In the entries below, count each line where "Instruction" appears. Give the total and nothing more.
Segment Open
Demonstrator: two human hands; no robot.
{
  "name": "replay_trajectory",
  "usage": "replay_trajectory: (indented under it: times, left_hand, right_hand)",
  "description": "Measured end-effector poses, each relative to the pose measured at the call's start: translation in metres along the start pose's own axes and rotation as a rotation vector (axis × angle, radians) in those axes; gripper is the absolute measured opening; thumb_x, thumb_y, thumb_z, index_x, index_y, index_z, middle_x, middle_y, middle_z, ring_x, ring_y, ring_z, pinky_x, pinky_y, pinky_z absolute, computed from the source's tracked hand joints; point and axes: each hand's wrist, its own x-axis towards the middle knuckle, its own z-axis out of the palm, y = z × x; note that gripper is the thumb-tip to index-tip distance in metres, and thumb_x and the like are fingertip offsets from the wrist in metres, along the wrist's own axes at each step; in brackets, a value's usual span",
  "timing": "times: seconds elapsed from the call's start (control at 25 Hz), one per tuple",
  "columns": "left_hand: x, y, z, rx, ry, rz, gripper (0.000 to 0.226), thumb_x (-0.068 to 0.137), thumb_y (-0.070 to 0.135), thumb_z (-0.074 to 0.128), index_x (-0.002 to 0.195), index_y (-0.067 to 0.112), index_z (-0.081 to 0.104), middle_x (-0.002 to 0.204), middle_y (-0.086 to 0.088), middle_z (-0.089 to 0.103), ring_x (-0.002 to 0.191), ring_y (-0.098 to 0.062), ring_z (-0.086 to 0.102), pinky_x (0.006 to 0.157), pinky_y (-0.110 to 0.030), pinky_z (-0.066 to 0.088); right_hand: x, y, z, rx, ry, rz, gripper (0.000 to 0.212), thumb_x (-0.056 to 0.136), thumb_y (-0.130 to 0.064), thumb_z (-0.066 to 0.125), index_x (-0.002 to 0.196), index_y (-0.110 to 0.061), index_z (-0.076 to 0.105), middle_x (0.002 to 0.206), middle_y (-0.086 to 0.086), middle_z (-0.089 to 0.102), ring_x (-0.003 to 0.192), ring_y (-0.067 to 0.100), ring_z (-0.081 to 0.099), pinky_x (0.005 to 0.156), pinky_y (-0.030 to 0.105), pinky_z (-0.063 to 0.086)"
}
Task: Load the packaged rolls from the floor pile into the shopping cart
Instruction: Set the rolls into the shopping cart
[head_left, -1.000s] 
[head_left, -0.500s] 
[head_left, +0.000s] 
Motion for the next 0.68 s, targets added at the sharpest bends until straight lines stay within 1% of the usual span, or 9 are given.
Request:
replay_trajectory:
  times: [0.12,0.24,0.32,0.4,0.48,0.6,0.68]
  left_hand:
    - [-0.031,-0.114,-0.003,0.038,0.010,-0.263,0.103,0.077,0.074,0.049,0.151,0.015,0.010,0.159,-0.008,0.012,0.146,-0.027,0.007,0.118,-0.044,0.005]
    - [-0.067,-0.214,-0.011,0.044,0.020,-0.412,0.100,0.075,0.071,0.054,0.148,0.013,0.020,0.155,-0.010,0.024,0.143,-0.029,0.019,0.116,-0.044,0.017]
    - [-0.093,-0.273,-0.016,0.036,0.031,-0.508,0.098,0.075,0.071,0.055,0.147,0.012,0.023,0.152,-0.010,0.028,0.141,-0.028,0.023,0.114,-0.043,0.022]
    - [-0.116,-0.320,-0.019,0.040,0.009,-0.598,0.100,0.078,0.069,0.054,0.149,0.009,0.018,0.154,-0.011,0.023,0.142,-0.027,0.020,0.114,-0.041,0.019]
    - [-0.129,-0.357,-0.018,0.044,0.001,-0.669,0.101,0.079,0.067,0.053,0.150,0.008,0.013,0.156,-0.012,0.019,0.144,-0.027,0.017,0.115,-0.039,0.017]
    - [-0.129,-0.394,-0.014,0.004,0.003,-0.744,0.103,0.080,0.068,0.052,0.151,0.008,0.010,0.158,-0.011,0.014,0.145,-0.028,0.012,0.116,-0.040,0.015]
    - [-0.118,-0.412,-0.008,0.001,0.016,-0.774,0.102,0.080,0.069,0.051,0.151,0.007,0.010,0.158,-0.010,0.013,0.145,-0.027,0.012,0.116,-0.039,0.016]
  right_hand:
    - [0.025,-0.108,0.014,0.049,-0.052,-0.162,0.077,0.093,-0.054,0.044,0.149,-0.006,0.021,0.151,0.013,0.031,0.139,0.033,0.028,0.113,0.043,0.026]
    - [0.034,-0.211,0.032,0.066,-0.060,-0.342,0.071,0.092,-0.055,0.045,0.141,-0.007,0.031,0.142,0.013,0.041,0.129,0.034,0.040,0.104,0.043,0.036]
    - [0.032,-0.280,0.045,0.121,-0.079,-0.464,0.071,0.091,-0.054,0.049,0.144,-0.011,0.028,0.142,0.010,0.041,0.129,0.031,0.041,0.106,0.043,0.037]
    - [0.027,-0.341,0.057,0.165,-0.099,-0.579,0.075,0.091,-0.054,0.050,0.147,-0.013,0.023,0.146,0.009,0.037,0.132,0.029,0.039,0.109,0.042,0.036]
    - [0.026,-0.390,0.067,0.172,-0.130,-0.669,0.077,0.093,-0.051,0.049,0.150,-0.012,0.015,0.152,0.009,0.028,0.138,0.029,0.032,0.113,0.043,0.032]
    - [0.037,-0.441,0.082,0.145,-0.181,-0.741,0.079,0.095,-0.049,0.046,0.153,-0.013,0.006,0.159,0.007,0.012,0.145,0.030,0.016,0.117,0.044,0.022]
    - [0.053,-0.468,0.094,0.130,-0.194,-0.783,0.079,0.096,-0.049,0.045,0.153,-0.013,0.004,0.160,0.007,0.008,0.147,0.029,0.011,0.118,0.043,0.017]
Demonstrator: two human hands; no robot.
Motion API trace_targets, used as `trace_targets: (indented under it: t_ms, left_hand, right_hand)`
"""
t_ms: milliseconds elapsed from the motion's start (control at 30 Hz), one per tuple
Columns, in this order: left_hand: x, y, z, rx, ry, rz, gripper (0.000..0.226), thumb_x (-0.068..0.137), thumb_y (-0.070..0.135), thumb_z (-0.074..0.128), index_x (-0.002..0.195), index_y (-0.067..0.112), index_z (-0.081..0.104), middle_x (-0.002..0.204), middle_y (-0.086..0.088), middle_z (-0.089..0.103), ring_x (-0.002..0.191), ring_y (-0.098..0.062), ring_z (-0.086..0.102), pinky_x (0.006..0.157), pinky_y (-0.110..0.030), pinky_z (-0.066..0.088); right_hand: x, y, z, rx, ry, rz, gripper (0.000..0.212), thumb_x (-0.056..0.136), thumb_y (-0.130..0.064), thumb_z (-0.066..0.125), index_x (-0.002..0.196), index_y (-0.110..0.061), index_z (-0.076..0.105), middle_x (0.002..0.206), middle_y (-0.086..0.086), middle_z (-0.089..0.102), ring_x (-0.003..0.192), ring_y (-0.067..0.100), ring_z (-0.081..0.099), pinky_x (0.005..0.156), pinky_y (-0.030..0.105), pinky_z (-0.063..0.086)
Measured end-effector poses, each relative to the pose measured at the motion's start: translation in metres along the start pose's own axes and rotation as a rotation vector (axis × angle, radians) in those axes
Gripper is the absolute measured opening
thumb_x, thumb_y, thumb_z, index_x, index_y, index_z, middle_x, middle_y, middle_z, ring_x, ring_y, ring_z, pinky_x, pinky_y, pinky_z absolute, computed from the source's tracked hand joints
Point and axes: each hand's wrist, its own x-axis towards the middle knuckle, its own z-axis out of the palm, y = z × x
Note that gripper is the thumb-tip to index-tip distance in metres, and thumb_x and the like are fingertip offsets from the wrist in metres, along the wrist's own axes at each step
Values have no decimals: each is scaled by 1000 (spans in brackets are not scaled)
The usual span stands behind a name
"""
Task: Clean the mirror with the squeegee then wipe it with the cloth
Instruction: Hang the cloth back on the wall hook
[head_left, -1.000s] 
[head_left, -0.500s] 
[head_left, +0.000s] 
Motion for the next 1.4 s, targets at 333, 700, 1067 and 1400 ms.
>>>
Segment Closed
→ ANSWER TO THIS EXERCISE
2